Student Growth Percentiles (SGP) show how students are progressing in relation to academic peers who have similar raw scores and test section history on state assessments. These academic peers may be in the same grade or school, across grades, or within a specific subgroup such as race/ethnicity, special education or multilingual learning.
SGPs are a common metric used by educators to determine student progress and identify areas for improvement. They are also one of the measures used to calculate value-added growth data for teacher evaluation. The Washington Department of Public Instruction (DPI) uses mean SGPs in their federal ESSA accountability system. Districts use SGPs in their local accountability systems and school report cards.
SGP is the result of a mathematical process that compares a student’s current assessment score with their previous assessment scores. For example, a student who takes an ELA assessment in grade 4 and again in grade 8 will receive two SGPs in ELA and one in math. A student who only took the ELA assessment in grade 6 will receive one SGP in math because they did not take a math assessment in grade 7.

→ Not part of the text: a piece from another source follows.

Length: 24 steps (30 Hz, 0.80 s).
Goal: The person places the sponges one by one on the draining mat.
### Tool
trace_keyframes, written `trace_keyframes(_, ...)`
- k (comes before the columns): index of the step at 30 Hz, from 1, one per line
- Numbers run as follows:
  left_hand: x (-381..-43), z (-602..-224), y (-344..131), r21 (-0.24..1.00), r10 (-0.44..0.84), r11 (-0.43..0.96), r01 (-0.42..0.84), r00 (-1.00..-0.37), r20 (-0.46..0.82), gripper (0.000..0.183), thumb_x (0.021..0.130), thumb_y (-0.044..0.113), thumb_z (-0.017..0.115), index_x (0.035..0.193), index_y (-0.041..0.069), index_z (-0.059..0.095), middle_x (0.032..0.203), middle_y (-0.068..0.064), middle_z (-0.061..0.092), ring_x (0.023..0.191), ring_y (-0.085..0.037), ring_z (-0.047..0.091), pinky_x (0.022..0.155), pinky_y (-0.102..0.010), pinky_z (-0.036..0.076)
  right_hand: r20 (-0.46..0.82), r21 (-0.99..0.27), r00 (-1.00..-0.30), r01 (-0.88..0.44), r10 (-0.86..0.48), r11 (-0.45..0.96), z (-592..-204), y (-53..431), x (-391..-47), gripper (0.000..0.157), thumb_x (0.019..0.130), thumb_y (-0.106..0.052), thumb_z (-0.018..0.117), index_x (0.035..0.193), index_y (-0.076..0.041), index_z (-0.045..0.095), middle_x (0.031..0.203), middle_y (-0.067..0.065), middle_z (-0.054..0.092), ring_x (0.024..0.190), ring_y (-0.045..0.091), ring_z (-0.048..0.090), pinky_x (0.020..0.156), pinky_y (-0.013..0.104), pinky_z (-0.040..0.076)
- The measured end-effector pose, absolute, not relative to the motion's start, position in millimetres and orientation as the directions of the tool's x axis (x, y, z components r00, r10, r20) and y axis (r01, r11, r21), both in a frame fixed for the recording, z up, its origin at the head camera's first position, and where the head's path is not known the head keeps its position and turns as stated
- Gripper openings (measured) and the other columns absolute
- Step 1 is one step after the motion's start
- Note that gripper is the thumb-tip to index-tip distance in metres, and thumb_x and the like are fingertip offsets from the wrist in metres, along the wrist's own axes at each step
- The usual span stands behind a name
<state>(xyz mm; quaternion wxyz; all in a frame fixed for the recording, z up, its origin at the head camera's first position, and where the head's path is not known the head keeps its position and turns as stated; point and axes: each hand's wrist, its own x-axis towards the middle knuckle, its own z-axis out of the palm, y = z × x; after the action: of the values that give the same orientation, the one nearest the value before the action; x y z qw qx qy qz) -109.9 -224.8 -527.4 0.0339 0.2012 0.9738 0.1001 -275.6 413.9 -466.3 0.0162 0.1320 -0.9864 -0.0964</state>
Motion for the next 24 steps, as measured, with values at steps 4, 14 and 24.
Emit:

A statewide median SGP is approximately 50. It is important to note that statewide median SGPs are calculated relative to academic peers that have taken the same MCAS tests and have similar test section histories. This is different from other measures such as the percent of students that are proficient and advanced for a particular year.
For a given year, the distribution of SGPs is expected to follow a normal curve with equal numbers of students at each percentile (the diagram on the right shows groupings of 10 percentiles). However, some years can have significant shifts in student performance due to factors such as the Covid-19 pandemic.
Students with low SGPs can make significant gains in the future to reach proficient status. Conversely, students with high SGPs might struggle to improve their performance over time. It is important for teachers and families to understand these trends so they can make informed decisions about what steps to take to close the gap between a student’s achievement level and what they need to be successful in the future.
The sgp package contains classes, functions and data that allow users to conduct a variety of SGP analyses. This includes SGPs and percentile growth projections/trajectories using large scale, longitudinal educational data.
The SGP vignette and the SGP github repository provide more detailed documentation on how to use the SGP package for these kinds of analyses. The exemplar WIDE data set, sgpData, and the LONG data set, sgpData_LONG, included when the SGP package is installed, model the format of data that is used with the lower level studentGrowthPercentiles and studentGrowthProjections functions.
In addition, the SGP github repository includes wrapper functions (abcSGP and updateSGP) that simplify the code required for conducting these analyses. They combine the six steps required to prepare and run a SGP analysis into a single function call, making them easier to use for operational SGP analyses.